Everyone was given a number, and each person in turn was called up to the front and given a word to spell. You could ask for the definition and its origin, in case they were helpful. And you could ask for it to be used in a sentence, which was often worth doing even if you didn’t need it, because they were always funny.
It was strange getting up in front of a big group of people just to spell words, and I did feel a bit nervous initially. But the atmosphere in there was great – everyone was having fun and supporting each other, Jordi the host is a great guy, and of course having drinks on hand helps too, so you relax into it instantly. It was also fun on a social level too – which is the whole point of the event – and I enjoyed chatting to the lady I was sat next to, just as everyone else was interacting with their neighbouring contestants.
I didn’t win, but I managed to get through a few rounds unscathed, spelling Bethlehem, cajole and malapropism correctly. I fell down on funambulist though (a tightrope walker apparently – it was an educational night as well!). But I’m happy I got eliminated then, as the rounds got really hard after that, to the point where no single person won outright in the end. The words in the last few rounds got so ridiculously difficult that nobody could get them, so the prize was divided up between the two last contestants, which was very fair.

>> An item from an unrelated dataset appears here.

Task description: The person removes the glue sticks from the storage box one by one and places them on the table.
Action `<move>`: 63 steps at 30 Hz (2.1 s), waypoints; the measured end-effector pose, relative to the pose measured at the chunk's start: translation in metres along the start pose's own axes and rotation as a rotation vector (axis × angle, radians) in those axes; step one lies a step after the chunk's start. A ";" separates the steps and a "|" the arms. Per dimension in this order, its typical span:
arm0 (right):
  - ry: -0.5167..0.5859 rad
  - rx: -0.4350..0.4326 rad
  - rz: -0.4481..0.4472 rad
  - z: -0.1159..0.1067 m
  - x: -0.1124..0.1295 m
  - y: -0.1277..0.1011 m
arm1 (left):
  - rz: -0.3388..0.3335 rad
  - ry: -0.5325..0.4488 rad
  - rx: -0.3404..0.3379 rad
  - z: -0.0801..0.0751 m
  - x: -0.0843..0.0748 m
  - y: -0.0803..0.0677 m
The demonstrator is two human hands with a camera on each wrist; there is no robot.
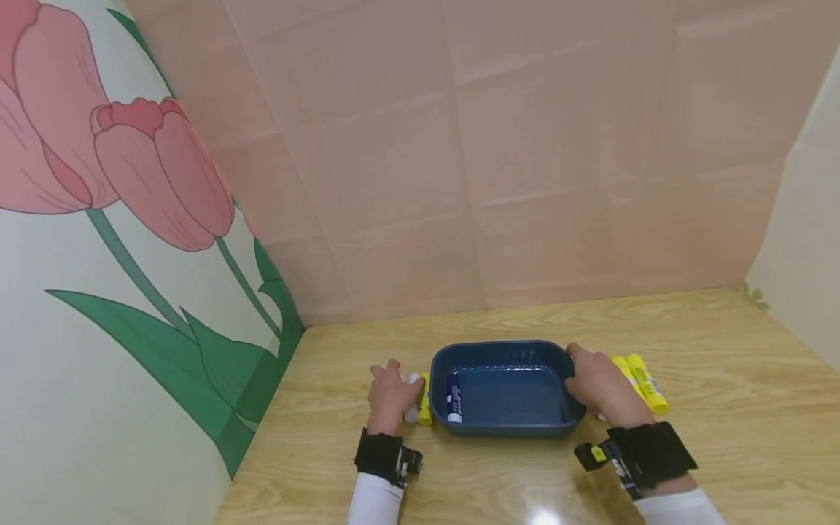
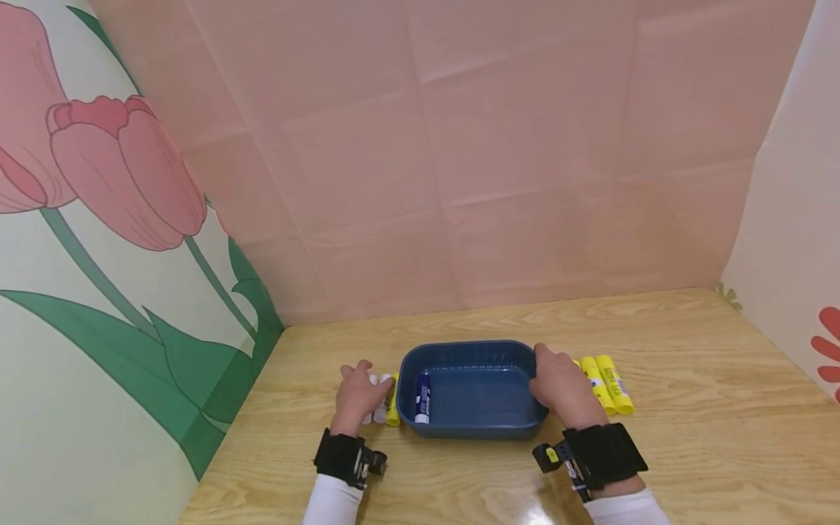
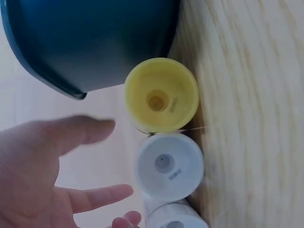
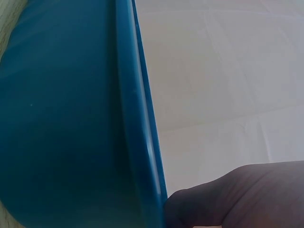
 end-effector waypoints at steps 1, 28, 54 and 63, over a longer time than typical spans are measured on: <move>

So it was a fun night, and I’d definitely recommend giving it a go if you like the sound of it. The video below is from that night – you don’t see me in it, but it accurately reflects the atmosphere and the enjoyment of the evening, I can assure you.
This was another Thinking Bob event – their quizzes and games are definitely my favourites with them, they’re always a good laugh and they do a good variety of them. I was going to attend their version of The Chase very recently, for example, but that was scuppered by the weather, for me at least, though in fairness I was also working on something important (which I will be posting about very shortly – though this video on my Youtube channel will show what it is), so the extra free evening allowed time to play around with that.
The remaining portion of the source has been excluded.